» **Problem statement**
Would you reproduce exactly the lines below from the one holding "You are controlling" through the one holding "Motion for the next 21", inclusive, and no others?
*** Material to process
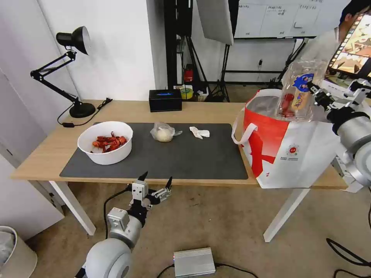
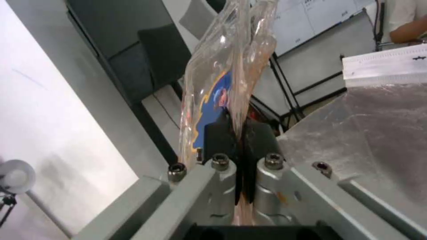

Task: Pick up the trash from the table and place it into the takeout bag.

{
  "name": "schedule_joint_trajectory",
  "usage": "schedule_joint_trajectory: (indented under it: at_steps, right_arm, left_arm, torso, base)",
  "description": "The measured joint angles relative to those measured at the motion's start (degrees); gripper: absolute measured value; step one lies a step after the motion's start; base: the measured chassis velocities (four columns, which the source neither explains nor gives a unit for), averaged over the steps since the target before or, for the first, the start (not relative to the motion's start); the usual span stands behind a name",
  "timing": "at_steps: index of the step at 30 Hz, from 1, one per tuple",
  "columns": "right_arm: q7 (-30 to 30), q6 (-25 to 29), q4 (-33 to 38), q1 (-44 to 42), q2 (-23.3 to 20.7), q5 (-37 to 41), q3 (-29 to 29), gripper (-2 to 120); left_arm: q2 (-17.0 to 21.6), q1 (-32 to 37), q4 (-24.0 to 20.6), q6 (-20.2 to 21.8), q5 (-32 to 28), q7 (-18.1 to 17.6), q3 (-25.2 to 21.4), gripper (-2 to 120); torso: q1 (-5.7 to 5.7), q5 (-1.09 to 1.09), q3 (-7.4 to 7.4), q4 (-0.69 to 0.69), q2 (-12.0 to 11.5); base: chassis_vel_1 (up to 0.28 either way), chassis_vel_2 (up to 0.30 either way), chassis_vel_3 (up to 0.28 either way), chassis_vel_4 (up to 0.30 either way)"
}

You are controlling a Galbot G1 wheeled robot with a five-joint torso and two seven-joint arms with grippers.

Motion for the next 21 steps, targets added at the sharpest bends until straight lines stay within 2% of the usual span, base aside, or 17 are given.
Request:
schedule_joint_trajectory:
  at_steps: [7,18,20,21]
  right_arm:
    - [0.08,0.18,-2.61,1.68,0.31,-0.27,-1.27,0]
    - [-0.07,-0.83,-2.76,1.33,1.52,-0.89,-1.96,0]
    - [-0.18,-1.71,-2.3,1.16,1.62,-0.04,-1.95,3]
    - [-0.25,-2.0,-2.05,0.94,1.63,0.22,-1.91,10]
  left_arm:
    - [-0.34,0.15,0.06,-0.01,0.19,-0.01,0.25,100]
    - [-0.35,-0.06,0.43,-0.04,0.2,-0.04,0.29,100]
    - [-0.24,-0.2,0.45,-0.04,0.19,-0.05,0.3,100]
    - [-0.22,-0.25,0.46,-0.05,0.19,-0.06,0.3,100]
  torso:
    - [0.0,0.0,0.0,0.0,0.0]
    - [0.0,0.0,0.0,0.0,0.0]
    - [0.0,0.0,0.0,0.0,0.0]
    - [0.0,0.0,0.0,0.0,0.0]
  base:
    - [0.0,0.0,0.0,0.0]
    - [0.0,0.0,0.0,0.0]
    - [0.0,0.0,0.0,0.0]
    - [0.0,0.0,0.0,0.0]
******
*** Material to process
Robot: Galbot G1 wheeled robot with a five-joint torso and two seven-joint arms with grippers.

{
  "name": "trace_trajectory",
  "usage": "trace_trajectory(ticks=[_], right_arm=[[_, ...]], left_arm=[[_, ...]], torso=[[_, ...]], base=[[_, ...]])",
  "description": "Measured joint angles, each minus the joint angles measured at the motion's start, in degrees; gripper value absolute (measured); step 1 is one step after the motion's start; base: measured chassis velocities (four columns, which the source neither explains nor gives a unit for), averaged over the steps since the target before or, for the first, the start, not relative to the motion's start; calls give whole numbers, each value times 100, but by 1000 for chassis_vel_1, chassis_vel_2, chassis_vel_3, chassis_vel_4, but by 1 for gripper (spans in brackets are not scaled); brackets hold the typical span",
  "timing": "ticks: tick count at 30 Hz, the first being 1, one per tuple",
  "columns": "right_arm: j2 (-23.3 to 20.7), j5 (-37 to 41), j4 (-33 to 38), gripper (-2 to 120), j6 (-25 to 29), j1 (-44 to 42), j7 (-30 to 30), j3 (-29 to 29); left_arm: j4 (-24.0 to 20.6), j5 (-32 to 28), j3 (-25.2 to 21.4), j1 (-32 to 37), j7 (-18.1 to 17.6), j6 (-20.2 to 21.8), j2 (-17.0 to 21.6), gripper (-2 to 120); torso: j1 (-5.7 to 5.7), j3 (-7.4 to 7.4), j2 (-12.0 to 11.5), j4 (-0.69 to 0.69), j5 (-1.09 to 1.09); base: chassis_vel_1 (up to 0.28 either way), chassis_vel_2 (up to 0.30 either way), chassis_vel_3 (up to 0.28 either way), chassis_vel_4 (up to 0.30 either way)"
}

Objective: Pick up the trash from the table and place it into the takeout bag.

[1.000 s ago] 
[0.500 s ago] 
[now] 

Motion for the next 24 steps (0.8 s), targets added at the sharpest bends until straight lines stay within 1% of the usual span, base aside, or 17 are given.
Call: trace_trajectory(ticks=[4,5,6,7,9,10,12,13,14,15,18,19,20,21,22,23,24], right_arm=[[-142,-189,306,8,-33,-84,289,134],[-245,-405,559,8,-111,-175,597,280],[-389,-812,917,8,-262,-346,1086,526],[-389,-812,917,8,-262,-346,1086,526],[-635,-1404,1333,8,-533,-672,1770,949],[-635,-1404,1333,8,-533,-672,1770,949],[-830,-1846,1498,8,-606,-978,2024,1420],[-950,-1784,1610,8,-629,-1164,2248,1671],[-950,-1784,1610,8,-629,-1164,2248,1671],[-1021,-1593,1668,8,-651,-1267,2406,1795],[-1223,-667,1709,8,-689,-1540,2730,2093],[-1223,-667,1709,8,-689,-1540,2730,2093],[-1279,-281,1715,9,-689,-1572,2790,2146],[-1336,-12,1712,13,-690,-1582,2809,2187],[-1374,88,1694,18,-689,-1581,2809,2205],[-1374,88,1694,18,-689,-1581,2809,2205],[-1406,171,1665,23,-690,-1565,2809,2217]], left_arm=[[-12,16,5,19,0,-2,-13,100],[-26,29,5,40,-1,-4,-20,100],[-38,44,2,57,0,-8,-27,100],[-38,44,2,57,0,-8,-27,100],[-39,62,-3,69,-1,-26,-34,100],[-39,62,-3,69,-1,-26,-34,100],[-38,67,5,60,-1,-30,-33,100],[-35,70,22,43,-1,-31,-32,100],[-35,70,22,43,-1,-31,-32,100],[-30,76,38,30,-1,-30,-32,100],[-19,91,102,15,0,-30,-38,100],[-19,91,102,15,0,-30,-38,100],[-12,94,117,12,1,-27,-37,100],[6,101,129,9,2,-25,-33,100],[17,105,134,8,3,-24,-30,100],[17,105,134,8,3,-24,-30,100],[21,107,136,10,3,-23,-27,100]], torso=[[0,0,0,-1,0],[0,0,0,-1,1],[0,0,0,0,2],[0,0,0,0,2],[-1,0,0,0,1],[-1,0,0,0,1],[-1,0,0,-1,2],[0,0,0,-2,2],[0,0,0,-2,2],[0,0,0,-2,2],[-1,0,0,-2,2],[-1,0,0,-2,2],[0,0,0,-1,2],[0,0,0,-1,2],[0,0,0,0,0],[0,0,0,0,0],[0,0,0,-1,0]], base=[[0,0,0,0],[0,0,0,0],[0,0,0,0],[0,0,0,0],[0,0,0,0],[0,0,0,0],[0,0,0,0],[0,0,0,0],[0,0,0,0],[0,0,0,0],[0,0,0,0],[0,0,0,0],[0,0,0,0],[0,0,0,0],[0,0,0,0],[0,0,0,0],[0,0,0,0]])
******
» **Solution to the problem**
You are controlling a Galbot G1 wheeled robot with a five-joint torso and two seven-joint arms with grippers.

Motion for the next 21 steps, targets added at the sharpest bends until straight lines stay within 2% of the usual span, base aside, or 17 are given.

This completes the required output.